Common SavedModel APIs for Text Tasks

This page describes how TF2 SavedModels for text-related tasks should implement the Reusable SavedModel API. (This replaces the Common Signatures for Text for the now-deprecated TF1 Hub format.)

Text feature vector

A text feature vector model creates a dense vector representation from text features. It accepts a batch of strings of shape [batch_size] and maps them to a float32 tensor of shape [batch_size, N]. This is often called text embedding in dimension N.

Usage summary

obj = hub.load("path/to/model")  # That's tf.saved_model.load() after download.
sentences = ["A long sentence.",
             "single-word",
             "http://example.com"]
representations = obj(sentences)

In Keras, the equivalent is

representations = hub.KerasLayer("path/to/model")(sentences)

API details

The Reusable SavedModel API also provides a list of obj.variables (e.g., for initialization when not loading eagerly).
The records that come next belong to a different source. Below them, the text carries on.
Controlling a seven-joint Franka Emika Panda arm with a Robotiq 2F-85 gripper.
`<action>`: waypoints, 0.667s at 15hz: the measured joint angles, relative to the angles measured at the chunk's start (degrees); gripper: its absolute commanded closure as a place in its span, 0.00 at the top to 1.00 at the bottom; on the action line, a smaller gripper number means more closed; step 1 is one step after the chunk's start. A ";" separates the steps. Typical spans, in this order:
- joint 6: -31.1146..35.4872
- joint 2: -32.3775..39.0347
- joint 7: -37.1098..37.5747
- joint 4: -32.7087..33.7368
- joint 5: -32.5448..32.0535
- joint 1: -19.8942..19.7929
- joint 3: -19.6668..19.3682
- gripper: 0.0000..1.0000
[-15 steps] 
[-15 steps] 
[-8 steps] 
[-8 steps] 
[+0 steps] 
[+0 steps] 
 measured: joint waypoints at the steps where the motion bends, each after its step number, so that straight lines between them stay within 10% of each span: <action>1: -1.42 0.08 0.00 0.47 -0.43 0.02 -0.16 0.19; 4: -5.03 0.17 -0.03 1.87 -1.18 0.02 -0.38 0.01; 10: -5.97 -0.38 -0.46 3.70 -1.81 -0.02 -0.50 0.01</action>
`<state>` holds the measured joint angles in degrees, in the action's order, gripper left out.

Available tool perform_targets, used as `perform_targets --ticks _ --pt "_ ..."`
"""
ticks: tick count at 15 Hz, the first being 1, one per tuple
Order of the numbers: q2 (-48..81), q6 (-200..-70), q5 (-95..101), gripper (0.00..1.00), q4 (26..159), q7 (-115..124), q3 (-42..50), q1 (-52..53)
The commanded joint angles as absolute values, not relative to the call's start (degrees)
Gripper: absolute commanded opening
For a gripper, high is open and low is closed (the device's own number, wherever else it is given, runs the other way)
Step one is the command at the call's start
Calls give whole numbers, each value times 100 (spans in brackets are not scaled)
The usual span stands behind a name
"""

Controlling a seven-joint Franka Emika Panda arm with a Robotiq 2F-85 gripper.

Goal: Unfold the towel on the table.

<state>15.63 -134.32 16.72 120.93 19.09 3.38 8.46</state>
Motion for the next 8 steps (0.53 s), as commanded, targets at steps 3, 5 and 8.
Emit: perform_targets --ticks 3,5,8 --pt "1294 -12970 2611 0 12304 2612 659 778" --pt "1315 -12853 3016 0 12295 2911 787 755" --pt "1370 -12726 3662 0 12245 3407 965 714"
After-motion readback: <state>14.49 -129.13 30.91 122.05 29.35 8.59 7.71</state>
A model that supports fine-tuning provides a list of obj.trainable_variables. It may require you to pass training=True to execute in training mode (e.g., for dropout). The model may also provide a list of obj.regularization_losses. For details, see the Reusable SavedModel API.

In Keras, this is taken care of by hub.KerasLayer: initialize it with trainable=True to enable fine-tuning.

Notes

Models have been pre-trained on different domains and/or tasks, and therefore not every text feature vector model would be suitable for your problem. In particular, some models are trained on a single language.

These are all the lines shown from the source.